→ What needs to be done
Retype the data that follows with no alterations, please.

→ Information shown

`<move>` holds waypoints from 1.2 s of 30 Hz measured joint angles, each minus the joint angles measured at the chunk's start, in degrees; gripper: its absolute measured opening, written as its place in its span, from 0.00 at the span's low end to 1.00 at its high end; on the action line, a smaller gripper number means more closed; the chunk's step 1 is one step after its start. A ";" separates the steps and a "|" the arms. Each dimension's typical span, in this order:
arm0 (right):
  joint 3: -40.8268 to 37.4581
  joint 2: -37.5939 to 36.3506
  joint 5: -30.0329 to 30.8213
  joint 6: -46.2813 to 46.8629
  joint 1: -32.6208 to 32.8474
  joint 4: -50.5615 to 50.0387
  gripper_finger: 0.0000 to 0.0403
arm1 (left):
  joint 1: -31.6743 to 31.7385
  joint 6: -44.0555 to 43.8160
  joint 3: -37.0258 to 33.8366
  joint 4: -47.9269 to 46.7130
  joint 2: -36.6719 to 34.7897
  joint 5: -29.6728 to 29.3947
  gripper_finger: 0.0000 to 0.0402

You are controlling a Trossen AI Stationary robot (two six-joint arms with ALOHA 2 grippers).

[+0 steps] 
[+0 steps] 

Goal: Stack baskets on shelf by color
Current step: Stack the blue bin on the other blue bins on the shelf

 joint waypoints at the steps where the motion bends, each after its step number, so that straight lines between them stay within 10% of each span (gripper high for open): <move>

→ Written reply
`<move>` holds waypoints from 1.2 s of 30 Hz measured joint angles, each minus the joint angles measured at the chunk's start, in degrees; gripper: its absolute measured opening, written as its place in its span, from 0.00 at the span's low end to 1.00 at its high end; on the action line, a smaller gripper number means more closed; the chunk's step 1 is one step after its start. A ";" separates the steps and a "|" the arms. Each dimension's typical span, in this order:
arm0 (right):
  joint 3: -40.8268 to 37.4581
  joint 2: -37.5939 to 36.3506
  joint 5: -30.0329 to 30.8213
  joint 6: -46.2813 to 46.8629
  joint 1: -32.6208 to 32.8474
  joint 4: -50.5615 to 50.0387
  gripper_finger: 0.0000 to 0.0403
arm1 (left):
  joint 1: -31.6743 to 31.7385
  joint 6: -44.0555 to 43.8160
  joint 3: -37.0258 to 33.8366
  joint 4: -47.9269 to 46.7130
  joint 2: -36.6719 to 34.7897
  joint 5: -29.6728 to 29.3947
  gripper_finger: 0.0000 to 0.0402

You are controlling a Trossen AI Stationary robot (two six-joint arms with ALOHA 2 grippers).

[+0 steps] 
[+0 steps] 

Goal: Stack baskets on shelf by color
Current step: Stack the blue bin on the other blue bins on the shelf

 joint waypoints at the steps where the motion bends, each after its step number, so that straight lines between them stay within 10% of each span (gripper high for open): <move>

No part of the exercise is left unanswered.